Publishing Date : 19 August, 2019

Author : KEAMOGETSE MOTONE

Local choral sensation Kgalemang Tumediso Motsete (KTM) choir, has been making strides at the recently hosted World Choir Games competition held in London. The choir that is known for always conveying a stellar perfomance has outdone itself allowing them to compete at the grand finale in Belgium next year.

 

KTM was founded 26 years ago (1993) by the late Gomolemo Motswaledi. Its mandate was to promote Setswana music. The brand has grown over the years with now four structures; KTM Choir Board, the Active KTM Choir, and retired KTM members now called Serodumo. The choir has an active membership of around 60 choristers. It is also known for incubating homegrown stars such as Lizibo of ‘Malebeswa,’ fame, Nnunu Ramogotsi and Punah Gabasiane Molale.

 

The Public Relations Officer of KTM Choir, Charity Lorato Semere shared with WeekendLife that the choir performed in London after being invited by the European Choir Games organisers last year to come register for the competition. “They just hear us sing at our own show and invited us to register and compete. Unlike other choir, we were fortunate enough not to go through the primary competitions which were held last year in South Africa,” she said. She also stated that the organisers had been in South Africa for the world Choir Games and visited Botswana and that was at a time when KTM hosted a show dubbed, "Tribute to Kgalemang Tumediso Motsete."

 

The choir competed in the Open Category- Folklore where they made it to the top 2, which scored them a Gold medal. “This then qualified us to the Grand Prix of Nations Championship where we managed to get another gold medal, a top level which placed us as the best 3 in the world in Folklore music,” she explained. A total of 136 choirs were at the European Choir Games, where they competed with choirs from Finland, China, Sweden, Romania, and Belgium making them the only choir in Africa that made it to the competition of that magnitude.

 

In the Open Category the choir had 15 minutes to present two songs, were they performed their best musical piece which is mostly celebrated back home called. ‘Tsibirobi’ and ‘Ditso tsa rona.’ In the Grand Prix of Nations, where champions come face to face, she explained that they we were given 25 minutes to perform a minimum of five songs. The choir had to put on their traditional apparel whilst showcasing their impeccable talent. “We wanted to give the world a taste of our Tswana culture and dance. We also wanted our fellow countrymen in London to celebrate with us our tradition.
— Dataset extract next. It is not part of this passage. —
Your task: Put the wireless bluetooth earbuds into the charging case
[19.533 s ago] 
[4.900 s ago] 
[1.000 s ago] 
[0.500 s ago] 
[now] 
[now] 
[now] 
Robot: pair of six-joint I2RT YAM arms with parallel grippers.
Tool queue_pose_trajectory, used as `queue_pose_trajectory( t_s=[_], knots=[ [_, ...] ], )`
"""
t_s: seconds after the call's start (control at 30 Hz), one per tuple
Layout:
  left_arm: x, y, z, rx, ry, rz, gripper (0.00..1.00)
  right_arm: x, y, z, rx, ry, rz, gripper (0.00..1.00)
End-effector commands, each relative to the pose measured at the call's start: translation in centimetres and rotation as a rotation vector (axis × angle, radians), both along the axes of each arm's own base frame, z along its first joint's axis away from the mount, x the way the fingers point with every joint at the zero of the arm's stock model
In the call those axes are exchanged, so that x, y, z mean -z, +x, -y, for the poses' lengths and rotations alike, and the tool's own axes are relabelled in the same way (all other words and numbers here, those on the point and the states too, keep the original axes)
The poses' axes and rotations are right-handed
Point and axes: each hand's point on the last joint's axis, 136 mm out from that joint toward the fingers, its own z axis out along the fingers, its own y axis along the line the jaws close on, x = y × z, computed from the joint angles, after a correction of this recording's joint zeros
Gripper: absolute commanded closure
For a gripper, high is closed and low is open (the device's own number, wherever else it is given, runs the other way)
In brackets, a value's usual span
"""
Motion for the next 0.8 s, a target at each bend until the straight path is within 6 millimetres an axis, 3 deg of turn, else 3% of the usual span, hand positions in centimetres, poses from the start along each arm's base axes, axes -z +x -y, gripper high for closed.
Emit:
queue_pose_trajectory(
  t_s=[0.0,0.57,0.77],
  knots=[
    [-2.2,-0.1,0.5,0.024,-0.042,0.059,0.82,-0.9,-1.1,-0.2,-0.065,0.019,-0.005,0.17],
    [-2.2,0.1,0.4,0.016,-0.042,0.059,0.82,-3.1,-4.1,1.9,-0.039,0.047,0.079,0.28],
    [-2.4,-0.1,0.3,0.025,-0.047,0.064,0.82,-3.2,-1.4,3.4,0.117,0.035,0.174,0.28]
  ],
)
Everywhere a person goes and hears a song like ‘mmamati,’ or ‘marabele’ they comprehend it speaks sternly of our inherent culture and what it signifies in the lives of Batswana,” she explained. They have now qualified to contend for the grand prize, next in Belgium. “The world choir games gives us an opportunity to compete with choirs from all over the world. It is a world stage. The awards are medals, and certificates and a world ranking,” she said.


The European Choir Games were sponsored by FNBB, Ministry of Youth Empowerment Sports and culture.